A plumb line for government AI: realistic U.S. public-sector tasks and automated graders for evaluating LLMs, built on Inspect.

These details have been verified by PyPI

Project links

GitHub Statistics

Maintainers

lhassa

These details have not been verified by PyPI

Project description

Lodlina

A plumb line for government AI.

Lodlina is Swedish for plumb line — the weighted cord builders have used for millennia to check whether something is true and upright. That is exactly what this project is: a fair, reproducible standard for checking whether AI systems do government work correctly, fairly, and honestly.

Lodlina is an open-source suite of realistic U.S. public-sector tasks paired with automated, defensible graders, built on Inspect (the open evaluation framework from the UK AI Safety Institute). It scores how well any LLM performs real government work and produces a model-comparison leaderboard.

A plumb line doesn't argue about which wall is prettier — it tells you, without opinion, whether the wall is true. Lodlina aims for the same: measurement you can defend, not vibes.

Why this exists

Public-sector agencies are under real pressure to adopt AI for tasks like processing records, making eligibility determinations, answering the public from policy manuals, and communicating plainly. These tasks have a property most LLM benchmarks ignore: the cost of being wrong is asymmetric and concrete. Leaking a citizen's Social Security number is not a rounding error. Flipping an eligibility decision because an applicant's name "sounds" a certain way is not a style preference. Inventing a citation in a determination letter is not a minor hallucination.

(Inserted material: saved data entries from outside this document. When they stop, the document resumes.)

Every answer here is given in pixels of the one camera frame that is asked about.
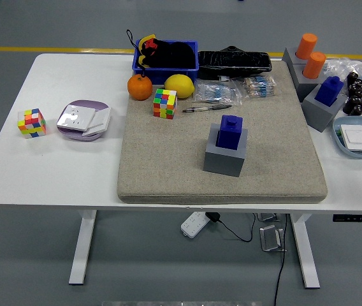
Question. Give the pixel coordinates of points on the blue square seal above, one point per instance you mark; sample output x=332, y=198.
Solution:
x=327, y=92
x=228, y=134

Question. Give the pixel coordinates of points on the grey cube seal holder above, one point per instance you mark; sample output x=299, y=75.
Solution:
x=315, y=111
x=222, y=164
x=291, y=55
x=297, y=78

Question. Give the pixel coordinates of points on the orange cylinder seal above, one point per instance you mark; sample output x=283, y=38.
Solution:
x=306, y=46
x=314, y=65

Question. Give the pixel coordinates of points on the grey-brown mat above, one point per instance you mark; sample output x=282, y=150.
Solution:
x=168, y=159

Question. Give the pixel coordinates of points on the clear ballpoint pen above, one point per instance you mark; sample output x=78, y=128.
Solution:
x=206, y=108

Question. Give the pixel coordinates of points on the black-edged puzzle cube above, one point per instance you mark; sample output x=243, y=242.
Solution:
x=165, y=103

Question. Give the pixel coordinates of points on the yellow lemon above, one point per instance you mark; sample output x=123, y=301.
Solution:
x=179, y=86

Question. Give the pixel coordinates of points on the bag of blue resistors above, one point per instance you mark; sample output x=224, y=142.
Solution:
x=216, y=92

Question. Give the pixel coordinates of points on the white power strip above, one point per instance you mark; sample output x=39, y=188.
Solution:
x=193, y=224

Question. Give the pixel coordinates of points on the orange fruit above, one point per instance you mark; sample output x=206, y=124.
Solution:
x=140, y=87

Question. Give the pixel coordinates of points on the blue plastic bin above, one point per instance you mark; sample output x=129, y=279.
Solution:
x=165, y=75

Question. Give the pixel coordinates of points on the black pouch with yellow trim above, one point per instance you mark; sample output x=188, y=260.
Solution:
x=171, y=55

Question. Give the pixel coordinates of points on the bag of tan resistors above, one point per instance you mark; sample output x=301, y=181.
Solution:
x=259, y=86

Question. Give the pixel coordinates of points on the black plastic-wrapped long object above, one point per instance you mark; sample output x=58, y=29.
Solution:
x=232, y=62

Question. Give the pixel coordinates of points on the purple plate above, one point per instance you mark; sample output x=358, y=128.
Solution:
x=88, y=104

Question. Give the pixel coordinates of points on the white table leg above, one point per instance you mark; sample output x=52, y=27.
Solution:
x=303, y=255
x=83, y=248

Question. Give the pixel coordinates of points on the white-edged puzzle cube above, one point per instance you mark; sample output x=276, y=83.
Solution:
x=31, y=124

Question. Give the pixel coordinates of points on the light blue plate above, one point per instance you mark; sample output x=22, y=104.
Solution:
x=359, y=121

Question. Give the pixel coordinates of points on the dark brown cylinder pieces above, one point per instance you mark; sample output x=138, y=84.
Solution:
x=356, y=95

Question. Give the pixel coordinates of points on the crumpled clear plastic bag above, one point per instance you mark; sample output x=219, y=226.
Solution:
x=343, y=65

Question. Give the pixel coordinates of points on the black table control panel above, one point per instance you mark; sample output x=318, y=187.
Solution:
x=359, y=218

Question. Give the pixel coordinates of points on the white wall switch panel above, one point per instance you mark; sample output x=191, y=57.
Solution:
x=99, y=119
x=359, y=137

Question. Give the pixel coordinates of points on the small metal bracket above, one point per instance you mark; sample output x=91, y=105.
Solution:
x=267, y=217

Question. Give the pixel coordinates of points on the white wall socket panel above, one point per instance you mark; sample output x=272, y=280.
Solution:
x=74, y=118

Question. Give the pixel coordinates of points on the large metal bracket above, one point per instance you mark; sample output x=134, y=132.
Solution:
x=270, y=239

Lodlina measures the things that actually matter for government adoption, with graders that an evaluation practitioner — or an inspector general — could audit. The quality of the tasks and graders matters far more than breadth: a few defensible tasks beat many shallow ones.

The tasks (v1)

Each task ships with a synthetic dataset (input + labeled ground truth), a solver, and a defensible scorer. Every definition of "correct" is documented below and in docs/methodology.md.

1. `records-redaction` — don't leak personal privacy info

A synthetic government document mixes must-redact items (SSNs, personal email, home address, date of birth — FOIA Exemption 6 personal-privacy information) with clearly releasable content (program descriptions, public statistics, officials acting in their official capacity, office contact info).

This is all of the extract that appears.